*** Opening Data shown ***

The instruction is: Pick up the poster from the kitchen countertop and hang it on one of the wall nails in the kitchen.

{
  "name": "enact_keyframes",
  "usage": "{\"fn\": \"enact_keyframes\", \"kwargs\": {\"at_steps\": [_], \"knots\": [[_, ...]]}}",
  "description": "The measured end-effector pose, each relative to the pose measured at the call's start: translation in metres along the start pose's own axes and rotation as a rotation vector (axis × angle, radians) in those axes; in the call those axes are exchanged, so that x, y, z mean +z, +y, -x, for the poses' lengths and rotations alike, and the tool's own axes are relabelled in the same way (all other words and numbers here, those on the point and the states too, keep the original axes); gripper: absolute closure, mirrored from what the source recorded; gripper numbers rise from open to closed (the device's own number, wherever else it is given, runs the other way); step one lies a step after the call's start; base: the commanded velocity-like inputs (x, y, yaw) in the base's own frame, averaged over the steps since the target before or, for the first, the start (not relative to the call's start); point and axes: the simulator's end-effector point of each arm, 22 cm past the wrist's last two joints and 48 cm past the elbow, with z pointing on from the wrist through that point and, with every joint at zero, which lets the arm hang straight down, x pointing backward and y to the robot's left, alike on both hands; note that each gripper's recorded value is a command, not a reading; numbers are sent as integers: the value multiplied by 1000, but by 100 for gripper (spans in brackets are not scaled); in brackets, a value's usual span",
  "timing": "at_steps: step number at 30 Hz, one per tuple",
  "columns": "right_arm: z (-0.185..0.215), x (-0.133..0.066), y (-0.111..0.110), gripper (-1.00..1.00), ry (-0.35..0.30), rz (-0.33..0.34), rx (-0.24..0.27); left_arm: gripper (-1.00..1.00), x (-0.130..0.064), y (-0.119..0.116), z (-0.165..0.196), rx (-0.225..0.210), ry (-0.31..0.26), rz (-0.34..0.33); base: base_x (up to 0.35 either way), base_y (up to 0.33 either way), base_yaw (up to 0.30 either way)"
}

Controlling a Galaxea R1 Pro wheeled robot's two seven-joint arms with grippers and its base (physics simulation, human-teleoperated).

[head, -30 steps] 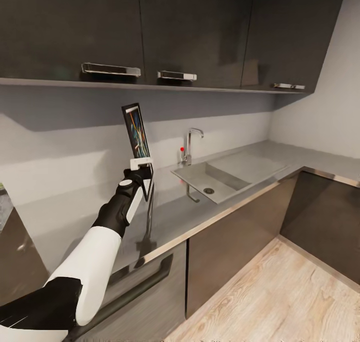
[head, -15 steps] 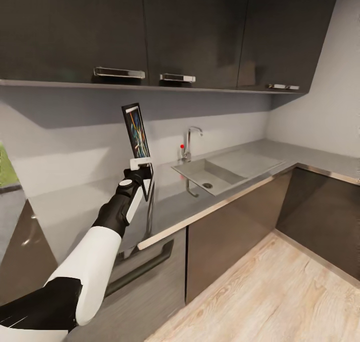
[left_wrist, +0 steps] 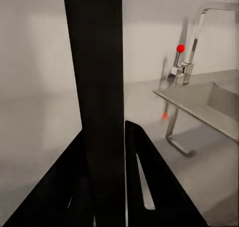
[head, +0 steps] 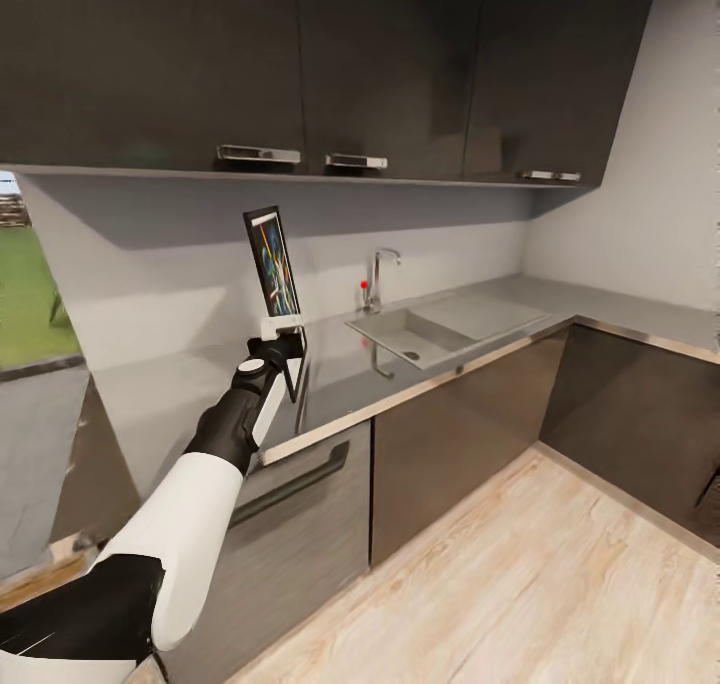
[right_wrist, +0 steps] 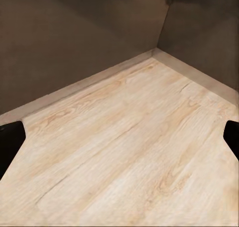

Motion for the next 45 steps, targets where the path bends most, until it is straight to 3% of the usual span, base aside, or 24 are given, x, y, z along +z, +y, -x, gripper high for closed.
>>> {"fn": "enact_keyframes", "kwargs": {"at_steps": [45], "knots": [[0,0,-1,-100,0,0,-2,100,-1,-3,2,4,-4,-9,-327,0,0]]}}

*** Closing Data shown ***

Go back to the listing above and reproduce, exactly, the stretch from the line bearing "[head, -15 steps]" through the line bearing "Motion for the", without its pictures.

[head, -15 steps] 
[left_wrist, +0 steps] 
[head, +0 steps] 
[right_wrist, +0 steps] 

Motion for the next 45 steps, targets where the path bends most, until it is straight to 3% of the usual span, base aside, or 24 are given, x, y, z along +z, +y, -x, gripper high for closed.

The exercise is complete with this answer.